__The problem__:
Would you print the data below exactly, leaving out every picture?

START Stored data

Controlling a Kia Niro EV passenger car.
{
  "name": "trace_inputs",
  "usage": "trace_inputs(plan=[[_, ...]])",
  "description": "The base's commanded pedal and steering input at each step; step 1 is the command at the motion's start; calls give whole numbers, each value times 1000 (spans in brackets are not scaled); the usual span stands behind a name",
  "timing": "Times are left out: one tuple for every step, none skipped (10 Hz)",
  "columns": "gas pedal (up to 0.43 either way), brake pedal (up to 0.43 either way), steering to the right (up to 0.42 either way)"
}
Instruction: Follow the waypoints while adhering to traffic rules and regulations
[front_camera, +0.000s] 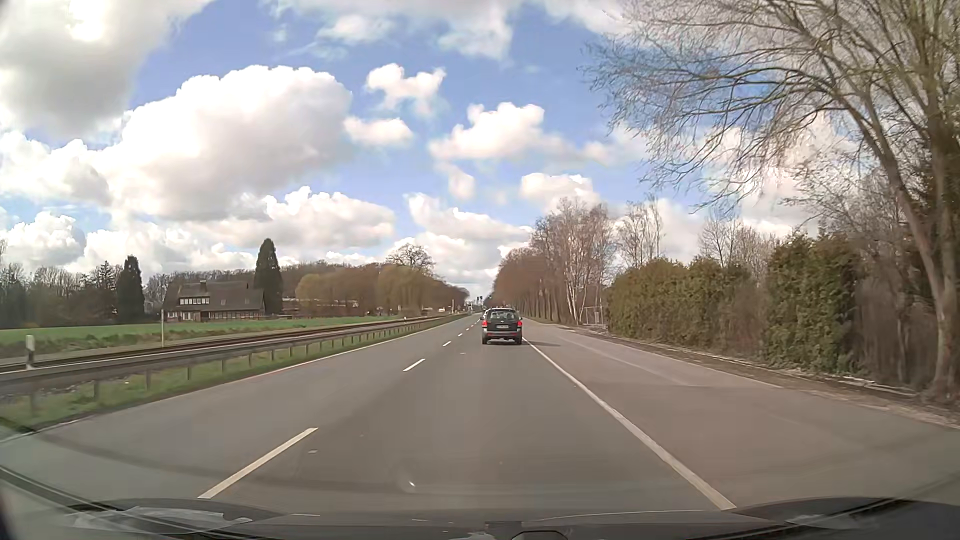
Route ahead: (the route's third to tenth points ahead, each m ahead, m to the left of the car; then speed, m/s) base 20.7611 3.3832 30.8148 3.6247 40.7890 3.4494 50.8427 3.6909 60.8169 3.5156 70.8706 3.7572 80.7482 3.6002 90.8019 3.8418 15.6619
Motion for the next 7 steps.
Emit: trace_inputs(plan=[[248,0,0],[248,0,0],[248,0,1],[248,0,1],[248,0,0],[248,0,1],[248,0,0]])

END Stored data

__Task answer__:
Controlling a Kia Niro EV passenger car.
{
  "name": "trace_inputs",
  "usage": "trace_inputs(plan=[[_, ...]])",
  "description": "The base's commanded pedal and steering input at each step; step 1 is the command at the motion's start; calls give whole numbers, each value times 1000 (spans in brackets are not scaled); the usual span stands behind a name",
  "timing": "Times are left out: one tuple for every step, none skipped (10 Hz)",
  "columns": "gas pedal (up to 0.43 either way), brake pedal (up to 0.43 either way), steering to the right (up to 0.42 either way)"
}
Instruction: Follow the waypoints while adhering to traffic rules and regulations
[front_camera, +0.000s] 
Route ahead: (the route's third to tenth points ahead, each m ahead, m to the left of the car; then speed, m/s) base 20.7611 3.3832 30.8148 3.6247 40.7890 3.4494 50.8427 3.6909 60.8169 3.5156 70.8706 3.7572 80.7482 3.6002 90.8019 3.8418 15.6619
Motion for the next 7 steps.
Emit: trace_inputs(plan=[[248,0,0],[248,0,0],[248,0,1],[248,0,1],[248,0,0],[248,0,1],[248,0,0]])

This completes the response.